Task to carry out:
How many of the lines below hold the word "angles"? Answer only with the number.

Material for this task:
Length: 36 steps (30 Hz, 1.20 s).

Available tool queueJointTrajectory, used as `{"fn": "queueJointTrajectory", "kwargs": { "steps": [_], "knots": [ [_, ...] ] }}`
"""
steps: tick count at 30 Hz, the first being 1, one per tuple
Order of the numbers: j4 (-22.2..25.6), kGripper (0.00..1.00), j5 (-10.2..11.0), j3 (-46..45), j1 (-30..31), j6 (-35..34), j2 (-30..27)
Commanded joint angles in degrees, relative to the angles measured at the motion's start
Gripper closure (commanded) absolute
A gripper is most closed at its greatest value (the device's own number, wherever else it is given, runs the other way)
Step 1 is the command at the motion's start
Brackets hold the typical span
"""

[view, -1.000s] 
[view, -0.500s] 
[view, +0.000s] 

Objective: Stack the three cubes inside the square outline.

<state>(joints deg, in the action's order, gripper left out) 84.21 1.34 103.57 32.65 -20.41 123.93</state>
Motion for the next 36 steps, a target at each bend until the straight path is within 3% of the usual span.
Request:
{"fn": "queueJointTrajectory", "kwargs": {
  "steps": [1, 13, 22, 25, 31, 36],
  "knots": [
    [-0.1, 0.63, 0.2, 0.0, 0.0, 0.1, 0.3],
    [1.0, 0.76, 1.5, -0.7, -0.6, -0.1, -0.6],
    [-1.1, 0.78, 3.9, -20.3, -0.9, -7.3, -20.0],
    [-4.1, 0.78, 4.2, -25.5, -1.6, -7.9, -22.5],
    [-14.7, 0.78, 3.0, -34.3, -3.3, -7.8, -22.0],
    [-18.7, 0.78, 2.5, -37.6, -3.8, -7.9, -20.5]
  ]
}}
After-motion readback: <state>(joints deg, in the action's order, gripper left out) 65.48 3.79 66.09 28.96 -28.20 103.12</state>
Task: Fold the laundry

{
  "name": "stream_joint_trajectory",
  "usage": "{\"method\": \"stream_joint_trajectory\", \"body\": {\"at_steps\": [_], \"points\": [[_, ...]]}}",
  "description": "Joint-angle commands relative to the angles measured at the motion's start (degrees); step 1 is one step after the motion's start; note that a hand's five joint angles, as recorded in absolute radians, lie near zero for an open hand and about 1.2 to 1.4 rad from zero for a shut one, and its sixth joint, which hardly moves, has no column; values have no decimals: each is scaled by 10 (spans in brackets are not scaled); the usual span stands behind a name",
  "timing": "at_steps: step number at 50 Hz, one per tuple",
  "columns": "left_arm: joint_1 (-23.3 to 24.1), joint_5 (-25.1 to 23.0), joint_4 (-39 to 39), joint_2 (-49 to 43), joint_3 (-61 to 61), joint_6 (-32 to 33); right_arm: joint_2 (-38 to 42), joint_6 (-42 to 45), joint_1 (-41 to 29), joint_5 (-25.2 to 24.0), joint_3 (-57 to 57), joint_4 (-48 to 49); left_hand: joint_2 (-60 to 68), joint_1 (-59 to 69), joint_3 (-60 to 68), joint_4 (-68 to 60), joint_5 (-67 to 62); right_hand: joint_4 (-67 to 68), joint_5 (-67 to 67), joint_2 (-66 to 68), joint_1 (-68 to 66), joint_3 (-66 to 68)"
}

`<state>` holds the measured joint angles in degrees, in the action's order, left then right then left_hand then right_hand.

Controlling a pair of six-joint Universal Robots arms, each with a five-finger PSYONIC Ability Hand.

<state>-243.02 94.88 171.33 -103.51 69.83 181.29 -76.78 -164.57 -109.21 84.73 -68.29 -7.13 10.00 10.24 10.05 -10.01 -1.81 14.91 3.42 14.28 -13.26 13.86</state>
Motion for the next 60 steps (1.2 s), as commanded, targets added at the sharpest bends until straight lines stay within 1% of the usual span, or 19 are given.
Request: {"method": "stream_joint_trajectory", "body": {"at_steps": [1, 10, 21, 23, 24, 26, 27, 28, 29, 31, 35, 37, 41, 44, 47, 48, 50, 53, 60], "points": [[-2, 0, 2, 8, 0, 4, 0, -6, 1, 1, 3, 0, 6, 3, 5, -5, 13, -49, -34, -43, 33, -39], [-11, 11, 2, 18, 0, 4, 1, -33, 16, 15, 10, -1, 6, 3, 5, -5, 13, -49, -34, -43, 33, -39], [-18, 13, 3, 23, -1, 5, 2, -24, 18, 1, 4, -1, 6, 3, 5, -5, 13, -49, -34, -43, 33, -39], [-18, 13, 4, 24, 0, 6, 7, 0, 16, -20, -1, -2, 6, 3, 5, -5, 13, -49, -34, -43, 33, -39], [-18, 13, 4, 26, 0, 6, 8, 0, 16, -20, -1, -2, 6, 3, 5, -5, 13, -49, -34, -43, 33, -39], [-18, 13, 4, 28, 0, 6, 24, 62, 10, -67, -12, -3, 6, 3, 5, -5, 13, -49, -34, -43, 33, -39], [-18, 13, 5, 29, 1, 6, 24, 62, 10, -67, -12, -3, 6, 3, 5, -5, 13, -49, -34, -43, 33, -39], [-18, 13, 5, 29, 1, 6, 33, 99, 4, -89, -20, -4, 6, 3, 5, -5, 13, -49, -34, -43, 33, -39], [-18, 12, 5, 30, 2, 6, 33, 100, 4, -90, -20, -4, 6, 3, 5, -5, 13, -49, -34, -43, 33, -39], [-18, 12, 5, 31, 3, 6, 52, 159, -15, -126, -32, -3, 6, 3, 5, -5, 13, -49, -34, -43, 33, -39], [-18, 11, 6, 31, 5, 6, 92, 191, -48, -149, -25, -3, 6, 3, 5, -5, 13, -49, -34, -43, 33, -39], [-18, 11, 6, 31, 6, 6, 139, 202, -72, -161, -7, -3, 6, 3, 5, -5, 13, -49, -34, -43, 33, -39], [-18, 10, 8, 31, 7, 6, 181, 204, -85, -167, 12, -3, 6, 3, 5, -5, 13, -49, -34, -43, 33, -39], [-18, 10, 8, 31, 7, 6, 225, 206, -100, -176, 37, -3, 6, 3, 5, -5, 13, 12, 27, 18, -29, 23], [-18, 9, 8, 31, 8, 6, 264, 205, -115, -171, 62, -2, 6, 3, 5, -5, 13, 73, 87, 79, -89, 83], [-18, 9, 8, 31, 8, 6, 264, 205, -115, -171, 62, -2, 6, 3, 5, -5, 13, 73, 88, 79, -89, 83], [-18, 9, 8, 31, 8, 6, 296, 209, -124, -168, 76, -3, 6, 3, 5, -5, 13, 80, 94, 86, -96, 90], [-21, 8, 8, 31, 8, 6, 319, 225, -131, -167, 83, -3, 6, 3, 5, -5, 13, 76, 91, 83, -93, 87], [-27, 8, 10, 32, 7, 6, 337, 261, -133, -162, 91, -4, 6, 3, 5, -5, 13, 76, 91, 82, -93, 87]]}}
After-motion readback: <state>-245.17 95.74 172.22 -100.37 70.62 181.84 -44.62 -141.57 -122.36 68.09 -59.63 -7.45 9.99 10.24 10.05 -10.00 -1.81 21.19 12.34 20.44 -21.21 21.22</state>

Reply:
3